Perchè? Prima di tutto per la storia in sè (non che Casino Royale fosse un mostro di coerenza e logica, ma qui si parla di contenuti e non di come questi vengono assemblati). Bond, la cui fiducia è stata tradita dalla cinica ed efficiente M (Judy Dench), decise di fingersi morto e si gode il meritato riposo passando da un
letto all’altro nella lontana Turchia. L’assenza dal servizio e la mancanza di uno scopo fanno emergere i lati più oscuri dell’agente
segreto: alcool, antidolorifici, dissolutezza. Tutte dipendenze da sempre mascherate ma che ora sono libere da ogni catena mettono in scena un Bond vittima delle
sue fragilità (anche se non troppo, non è un film così psicologicamente profondo).
Ma quando viene a sapere che qualcuno ha penetrato i sistemi informatici dell’MI6 e vuole pubblicare su internet l’elenco di tutti gli agenti
segreti, ecco che l’amore per la patria (e forse, più che altro, l’odio per il suo nuovo se stesso) lo spinge a tornare in servizio. Per la prima volta abbiamo un cattivo i cui piani non minacciano il mondo intero (o buona parte di esso, o Bond in prima persona), ma che pare invece guidato solo da uno spirito di vendetta personale.
Il percorso tormentato e umano di Bond, a tutti gli effetti, finisce qui. Quando ritorna sotto l’ala protettrice di M vediamo il Bond di sempre, determinato e mai vittima del dubbio.
E forse, questa, è la debolezza maggiore del film: un cattivo come Silva (Javier Bardem) avrebbe dovuto tentare Bond, almeno per come sembrava volerlo interpretare il regista Sam Mendes. Invece ottiene (o ricerca) l’effetto contrario: Bond ritrova scopo e motivazione proprio nel confronto con il suo alter-ego. E torna a essere l’implacabile, inarrestabile e pieno di risorse 007 che tutti amiamo e conosciamo.

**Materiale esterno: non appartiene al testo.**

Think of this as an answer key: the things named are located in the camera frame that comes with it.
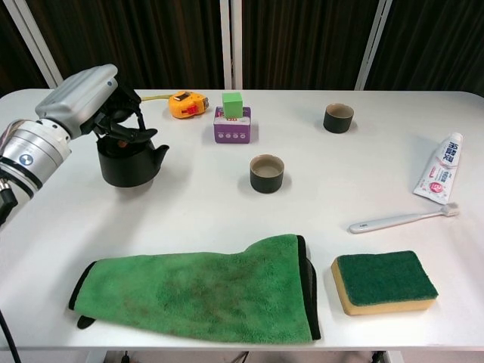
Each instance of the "dark curtain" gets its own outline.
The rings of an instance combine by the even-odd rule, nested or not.
[[[244,88],[355,88],[378,0],[242,4]]]
[[[393,0],[365,88],[484,96],[484,1]]]
[[[19,89],[48,87],[3,2],[0,46],[0,97]]]
[[[223,88],[218,0],[27,0],[65,78],[118,66],[134,88]]]

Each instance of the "small box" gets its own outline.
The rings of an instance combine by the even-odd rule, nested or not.
[[[241,118],[243,113],[242,96],[240,92],[222,93],[225,117]]]
[[[223,107],[215,109],[213,119],[215,141],[220,144],[250,143],[250,107],[244,107],[240,118],[225,118]]]

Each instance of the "purple box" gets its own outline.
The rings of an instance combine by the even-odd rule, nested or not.
[[[250,107],[244,107],[243,116],[238,119],[226,119],[224,107],[215,109],[213,119],[215,141],[220,144],[250,143]]]

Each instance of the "white toothbrush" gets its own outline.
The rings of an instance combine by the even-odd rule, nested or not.
[[[376,231],[377,229],[392,227],[394,225],[403,225],[405,223],[419,221],[424,218],[446,216],[452,217],[459,214],[459,206],[456,203],[449,203],[441,208],[438,212],[426,214],[407,214],[404,216],[389,217],[383,219],[374,219],[373,221],[355,223],[349,226],[351,233],[364,233]]]

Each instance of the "toothpaste tube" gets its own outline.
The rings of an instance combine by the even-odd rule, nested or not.
[[[462,135],[453,132],[437,148],[423,171],[414,194],[447,204],[459,164]]]

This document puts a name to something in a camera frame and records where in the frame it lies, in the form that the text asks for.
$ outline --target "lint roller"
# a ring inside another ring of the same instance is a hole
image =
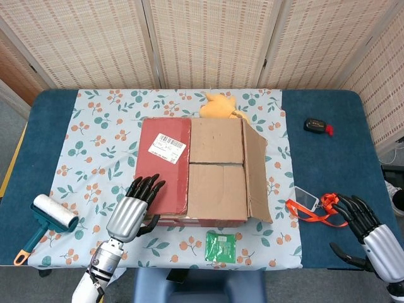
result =
[[[23,264],[28,259],[33,248],[48,229],[55,232],[72,232],[78,223],[78,216],[45,194],[37,196],[30,208],[41,226],[15,257],[14,265],[16,266]]]

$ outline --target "robot finger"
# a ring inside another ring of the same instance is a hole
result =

‘Skyfall’ poi è intelligentemente citazionista a oltranza, e questo ancora di più lo fa diventare un omaggio ai cinquant’anni di carriera di Bond, spiegando anche la sua volontà di frugare nel passato di un personaggio che, fino a oggi, di un passato non aveva bisogno. Disseminati per il film ci sono piccoli cameo concettuali che vanno a solleticare la memoria dei Bond-fan di vecchia data, e anche questo può piacere o non piacere. Io l’ho trovato un bel modo di celebrare la creature di Fleming.
Nel complesso un buon film, diverso ma che funziona e decisamente più credibile (forse il pubblico in questo momento ha sete di un realismo più concreto) di molti altri suoi predecessori.
Un’ultima nota, che a livello del tutto personale mi ha fatto apprezzare molto questa pellicola, è la creazione visiva e concettuale della nemesi, del villain di questo film. Per ammissione stessa del regista, c’è una forte influenza nella creazione di Silva che arriva direttamente dal ‘The Dark Knight‘ (2008) di Nolan. Il Joker, sia per certi vezzi visivi, sia per intenti che per metodologie, ha catalizzato Mendes nella sua gestione di Silva. Ancor più del successo cinematografico che Nolan ha, io credo che questa sia la sua consacrazione a colonna portante del cinema moderno. Mendes, che non è un turista della macchina da presa (ha diretto ‘American Beauty‘ (1999), per intenderci), trova nell’opera di Nolan una traccia da seguire per un cattivo cerebrale e spietato e in effetti ottiene, grazie a questa scelta, dinamiche intelligenti e assolutamente non banali.
Possiamo porse parlare di ‘effetto Nolan’? Se avevate dubbi io credo che ‘Skyfall’ ci aiuti definitivamente a rispondere di sì.